=== Begin Enclosure ===

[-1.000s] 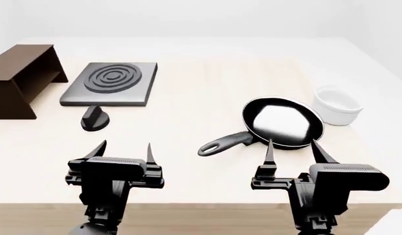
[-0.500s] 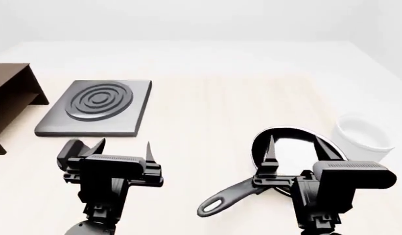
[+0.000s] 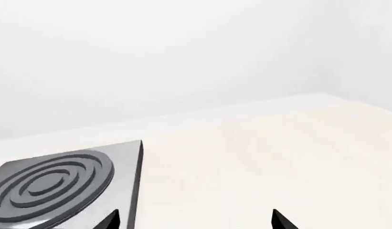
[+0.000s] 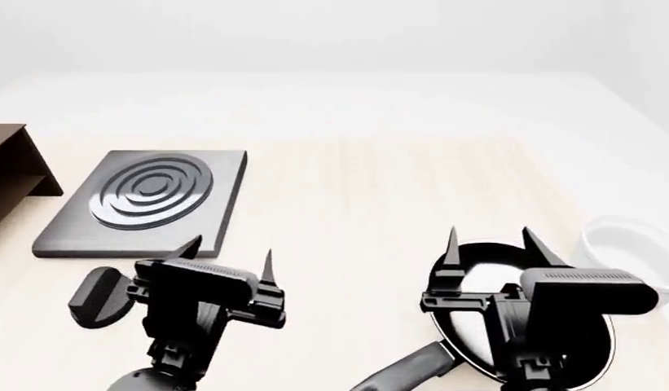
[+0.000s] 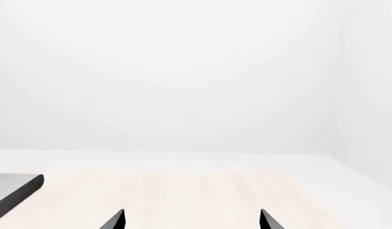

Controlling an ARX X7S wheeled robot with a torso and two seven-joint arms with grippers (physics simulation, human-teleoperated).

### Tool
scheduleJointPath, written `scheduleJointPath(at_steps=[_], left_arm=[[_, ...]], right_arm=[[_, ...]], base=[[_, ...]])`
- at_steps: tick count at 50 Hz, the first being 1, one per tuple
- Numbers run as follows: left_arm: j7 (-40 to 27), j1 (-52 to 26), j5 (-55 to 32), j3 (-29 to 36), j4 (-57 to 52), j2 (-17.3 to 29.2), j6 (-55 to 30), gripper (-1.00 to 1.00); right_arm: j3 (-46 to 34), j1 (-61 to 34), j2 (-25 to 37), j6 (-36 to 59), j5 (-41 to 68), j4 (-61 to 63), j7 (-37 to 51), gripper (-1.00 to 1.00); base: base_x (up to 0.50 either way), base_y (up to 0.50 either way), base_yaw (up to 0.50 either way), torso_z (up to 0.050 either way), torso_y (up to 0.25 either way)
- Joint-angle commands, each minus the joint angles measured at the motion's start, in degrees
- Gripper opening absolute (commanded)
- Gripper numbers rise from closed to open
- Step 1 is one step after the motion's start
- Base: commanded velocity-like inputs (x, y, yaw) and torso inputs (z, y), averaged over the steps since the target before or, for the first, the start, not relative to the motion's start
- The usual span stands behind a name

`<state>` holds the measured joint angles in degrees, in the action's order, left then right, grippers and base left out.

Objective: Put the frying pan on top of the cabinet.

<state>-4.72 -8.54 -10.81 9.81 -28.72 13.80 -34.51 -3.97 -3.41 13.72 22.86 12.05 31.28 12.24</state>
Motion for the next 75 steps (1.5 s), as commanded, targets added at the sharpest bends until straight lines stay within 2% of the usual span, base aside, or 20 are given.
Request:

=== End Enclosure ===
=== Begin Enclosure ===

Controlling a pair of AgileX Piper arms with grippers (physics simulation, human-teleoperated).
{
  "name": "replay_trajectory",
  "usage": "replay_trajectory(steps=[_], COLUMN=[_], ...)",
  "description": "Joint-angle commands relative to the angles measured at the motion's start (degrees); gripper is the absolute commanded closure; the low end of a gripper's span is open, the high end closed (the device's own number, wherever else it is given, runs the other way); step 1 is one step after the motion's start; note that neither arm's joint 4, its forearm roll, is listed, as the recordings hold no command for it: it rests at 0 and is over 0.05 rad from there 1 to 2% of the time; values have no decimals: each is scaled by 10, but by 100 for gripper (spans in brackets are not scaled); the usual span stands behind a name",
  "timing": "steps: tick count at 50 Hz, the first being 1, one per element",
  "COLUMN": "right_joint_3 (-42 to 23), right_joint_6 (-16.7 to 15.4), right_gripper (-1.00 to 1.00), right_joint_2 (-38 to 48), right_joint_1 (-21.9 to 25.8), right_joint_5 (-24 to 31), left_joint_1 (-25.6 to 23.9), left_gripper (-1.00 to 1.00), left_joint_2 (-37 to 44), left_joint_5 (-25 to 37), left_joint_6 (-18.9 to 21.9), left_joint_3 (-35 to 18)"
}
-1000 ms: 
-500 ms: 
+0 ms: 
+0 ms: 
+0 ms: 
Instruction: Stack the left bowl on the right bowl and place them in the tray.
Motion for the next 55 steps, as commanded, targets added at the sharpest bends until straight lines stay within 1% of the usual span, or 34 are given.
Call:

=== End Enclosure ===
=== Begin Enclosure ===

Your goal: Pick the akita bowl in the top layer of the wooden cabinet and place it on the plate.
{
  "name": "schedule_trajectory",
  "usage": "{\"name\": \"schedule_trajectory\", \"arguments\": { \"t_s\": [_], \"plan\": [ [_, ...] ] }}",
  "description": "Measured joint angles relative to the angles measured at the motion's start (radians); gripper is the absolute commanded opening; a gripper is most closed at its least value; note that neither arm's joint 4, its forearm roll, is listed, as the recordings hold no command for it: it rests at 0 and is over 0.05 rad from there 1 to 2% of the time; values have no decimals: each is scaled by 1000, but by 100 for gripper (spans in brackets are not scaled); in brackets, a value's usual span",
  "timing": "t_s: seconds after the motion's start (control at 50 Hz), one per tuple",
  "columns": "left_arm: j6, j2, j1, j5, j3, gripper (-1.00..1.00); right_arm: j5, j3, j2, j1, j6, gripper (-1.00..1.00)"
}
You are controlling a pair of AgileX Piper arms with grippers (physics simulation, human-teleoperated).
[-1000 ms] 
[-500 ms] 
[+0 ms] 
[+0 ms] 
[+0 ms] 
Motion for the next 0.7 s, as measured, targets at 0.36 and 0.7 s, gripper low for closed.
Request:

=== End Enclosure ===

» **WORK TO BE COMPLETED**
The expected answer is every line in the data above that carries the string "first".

» **COMPLETED EXERCISE**
- at_steps: tick count at 50 Hz, the first being 1, one per tuple
- Base: commanded velocity-like inputs (x, y, yaw) and torso inputs (z, y), averaged over the steps since the target before or, for the first, the start, not relative to the motion's start
  "timing": "steps: tick count at 50 Hz, the first being 1, one per element",

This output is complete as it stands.